Dijo que el corazón de este tipo de periodismo es la información sobre el terreno, pasar tiempo con las comunidades en sus regiones y comprender, no solo los conflictos que a menudo los afectan, sino también sus culturas y tradiciones.

Con los seminarios web, la iniciativa comenzó a expandirse lentamente fuera de Colombia, dijo Jinneth, el coordinador del proyecto.

Cuando el líder espiritual maya Tata Domingo Choc Che fue asesinado en Guatemala en junio de 2020, acusado de brujería, la red hizo una campaña de video en línea llamada #MiSaberTeDaMiedo. Periodistas indígenas de toda la región explicaron sus tradiciones y enseñanzas culturales en un video para frenar la estigmatización y la desinformación.

Reunión con liderazgos indígenas y miembros de la Red

Reunión con liderazgos indígenas y miembros de la Red Tejiendo Historias. (Cortesía)

Aunque cada comunidad indígena es única, Jinneth dijo que comenzaron a ver corrientes subterráneas en las luchas que enfrentaba cada una de sus comunidades individuales. Cosas como la deforestación en tierras indígenas y la violencia contra las comunidades.

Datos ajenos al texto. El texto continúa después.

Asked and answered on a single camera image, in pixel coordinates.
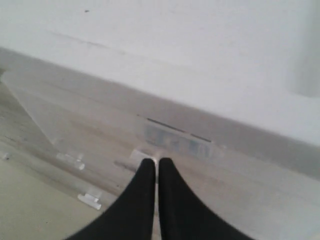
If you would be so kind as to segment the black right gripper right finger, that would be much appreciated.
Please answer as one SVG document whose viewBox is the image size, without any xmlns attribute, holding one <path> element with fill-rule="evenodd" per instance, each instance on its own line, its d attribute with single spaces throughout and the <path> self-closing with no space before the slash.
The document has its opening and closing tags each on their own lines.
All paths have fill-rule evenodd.
<svg viewBox="0 0 320 240">
<path fill-rule="evenodd" d="M 251 239 L 212 212 L 167 157 L 158 163 L 158 211 L 163 240 Z"/>
</svg>

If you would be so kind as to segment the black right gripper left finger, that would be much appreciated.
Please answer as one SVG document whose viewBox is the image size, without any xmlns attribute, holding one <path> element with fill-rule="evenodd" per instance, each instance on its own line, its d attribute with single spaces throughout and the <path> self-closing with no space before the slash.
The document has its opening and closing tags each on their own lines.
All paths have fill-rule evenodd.
<svg viewBox="0 0 320 240">
<path fill-rule="evenodd" d="M 131 182 L 98 218 L 69 240 L 150 240 L 155 212 L 156 166 L 141 161 Z"/>
</svg>

Comenzaron investigaciones colectivas más amplias sobre temas más amplios, ofreciendo becas para financiar proyectos de informes colaborativos sobre tierras y territorios en la Amazonía y Centroamérica. Una vez finalizadas, las historias se publicarán en el sitio de Agenda Propia y en otros medios de la región.

Hoy, esperan expandirse a países como Brasil y la Guyana Francesa, que hablan idiomas diferentes a la mayoría de la red, pero también son centros importantes para los grupos indígenas.

“Estos sentires y sus propias narrativas, nos han permitido no solamente crecer, sino crear otras metodologías, otras formas de escuchar y relacionarnos con el entrevistado”, expresó Jinneth.

En América Latina, las redes de periodismo como la suya se han vuelto cruciales para llenar los vacíos de investigación en los “desiertos de noticias” emergentes, zonas que carecen de investigación o cobertura consistente debido a la falta de organizaciones de noticias, dijo Bock, de la FLIP.

Sirven, además, para otro propósito: generar seguridad para los reporteros que pueden ser blanco de investigaciones que incomodan a las personas en el poder o a los actores armados.

“También significa seguridad, una manera de evitar los riesgos que existen”, dijo él. “No es infalible, pero ayuda a fortalecer estos proyectos periodísticos contra las amenazas que puedan recibir”.

Pero más grande que eso, dijo Jinneth, se está construyendo una plataforma para levantar las voces de las poblaciones que siempre han visto sus historias contadas por personas de fuera, para gente de fuera.